I compiled information from the ACSM guidelines to exercise prescription, the NSCA essentials of strength and conditioning, as well as the IJSPT article regarding exercise dosing for PTs into a nice 1 page summary.
Included in this sheet is a plan I wrote for s/p ACL reconstruction in a 18 yo M soccer player. Notice how everything is on a continuum but as future PTs we combine our knowledge of tissue healing timeframes and expertise in movement to create a progressive but safe plan for return to sport.
There are a lot of right answers and as a perpetual overthinker that can be really annoying because we want the perfect answer. Don''t strive for perfection, but let your foundational understanding of which energy systems work when training different variables, the key differences between strength vs power, and a strong understanding of common orthopedic PT diagnoses guide you to selecting a correct answer. There are a lot of right answers but there are also a lot of clear wrong answers.
Ex's of clearly wrong answers off the top of my brain:
- Week 10 s/p ACL reconstruction a PT prescribes 3x20 bodyweight squats to target strength. (This targets hypertrophy/endurance, not strength. This volume is inappropriate at this point in care and may fatigue the pt more than 72 hrs. Why are we doing this? There is really no good reason as our goals at this stage should be progressing strength training, working on side-to-side leg strength differences, and introducing low level power exercises as appropriate.
- 70 yo F w/Hx of osteoporosis presents to PT w/ LBP and PT prescribes 3x1minute dead bugs. (This targets endurance, which, eh, this is where the PT knowledge comes in of assessing the pt...which of the 3 TBC does this pt fit into? Is there a DP? Is it movement coordination, etc. In this case, the reps/time of the exercise is inappropriate as this would likely fatigue the pt and have soreness lasting >72 hrs.
Key takeaways:
- Know the tissue healing timeframe, in the case of an ACL (ligament) we do not start true strengthening until about week 8 and the weeks before that are PROM, AAROM, AROM because the ligament is still healing. Re-gaining full strength can anywhere from 6+ months.
- Understand the physiology of energy systems as it relates to different resistance training goals.
- Strength: 2-6setsx0-6repsx85-100% 1RM, but why? To develop true strength you have to lift heavy weights based off the %1RM chart.

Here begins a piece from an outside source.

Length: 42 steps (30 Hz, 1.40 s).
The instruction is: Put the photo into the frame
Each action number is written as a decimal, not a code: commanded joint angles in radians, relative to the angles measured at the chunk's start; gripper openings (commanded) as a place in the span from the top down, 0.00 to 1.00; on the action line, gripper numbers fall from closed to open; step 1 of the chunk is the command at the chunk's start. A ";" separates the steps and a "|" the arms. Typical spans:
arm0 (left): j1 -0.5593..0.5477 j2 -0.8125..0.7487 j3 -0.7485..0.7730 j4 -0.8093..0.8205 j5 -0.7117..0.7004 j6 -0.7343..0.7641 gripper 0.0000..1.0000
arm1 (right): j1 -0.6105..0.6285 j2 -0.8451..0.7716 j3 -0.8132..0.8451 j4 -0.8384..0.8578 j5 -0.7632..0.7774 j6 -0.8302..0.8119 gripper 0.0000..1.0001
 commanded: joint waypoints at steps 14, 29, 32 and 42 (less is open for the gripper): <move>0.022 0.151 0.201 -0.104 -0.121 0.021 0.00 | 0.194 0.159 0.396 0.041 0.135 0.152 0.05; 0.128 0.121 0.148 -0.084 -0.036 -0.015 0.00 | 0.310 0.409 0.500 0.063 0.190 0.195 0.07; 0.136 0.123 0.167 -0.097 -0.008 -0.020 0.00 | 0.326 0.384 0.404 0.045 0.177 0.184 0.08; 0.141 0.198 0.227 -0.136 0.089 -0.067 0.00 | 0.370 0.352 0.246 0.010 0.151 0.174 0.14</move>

- Ex: Powerlifter that needs really high 1RM squat for a competition, during the highest loads of their training they are doing low rep sets (5x3) at high intensity or high weight to target strength.
- Power: 3-5setsx1-5 repsx75-80% 1RM, however, the key part of power is, speed.
- Ex: Olympic weightlifter that does a power clean is a very explosive movement and they are moving the bar at a high velocity which means the intensity or the resistance on the bar has to be less and the reps has to be less because we are focusing on speed and form not strength development.
- Hypertrophy: 3-6setsx6-12repsx67-85% 1RM. Increasing size of muscle does correlate with increasing strength especially for beginners, so there is some overlap. However, because we increase rep to develop size of musculature, we decrease intensity so that we can perform more reps.
- Ex: Biceps curl 3x12 w/DB for general bicep size growth.
- Endurance: 2-3setsx12-20+repsx<67% 1 RM.
- Ex: Walking lunges, burning out the muscles and focusing on endurance over a longer period of time/reps but at the lower intensity.
- Generally, as PTs, depending on the setting, we are likely going to train all of these variables in any given population at some point, but the key is we have other tools and knowledge from exercise science backgrounds and medically that we can address more of those early phases of healing/rehab and ensure that we are dosing properly as move up toward strengthening and eventually plyometrics, speed, and agility.
- Strength: 2-6setsx0-6repsx85-100% 1RM, but why? To develop true strength you have to lift heavy weights based off the %1RM chart.
Aerobic endurance/training is not addressed in this review necessarily as it follows different but similar programming. The main thing that will change is instead of % 1RM, we use % VO2max, HR training zones, etc.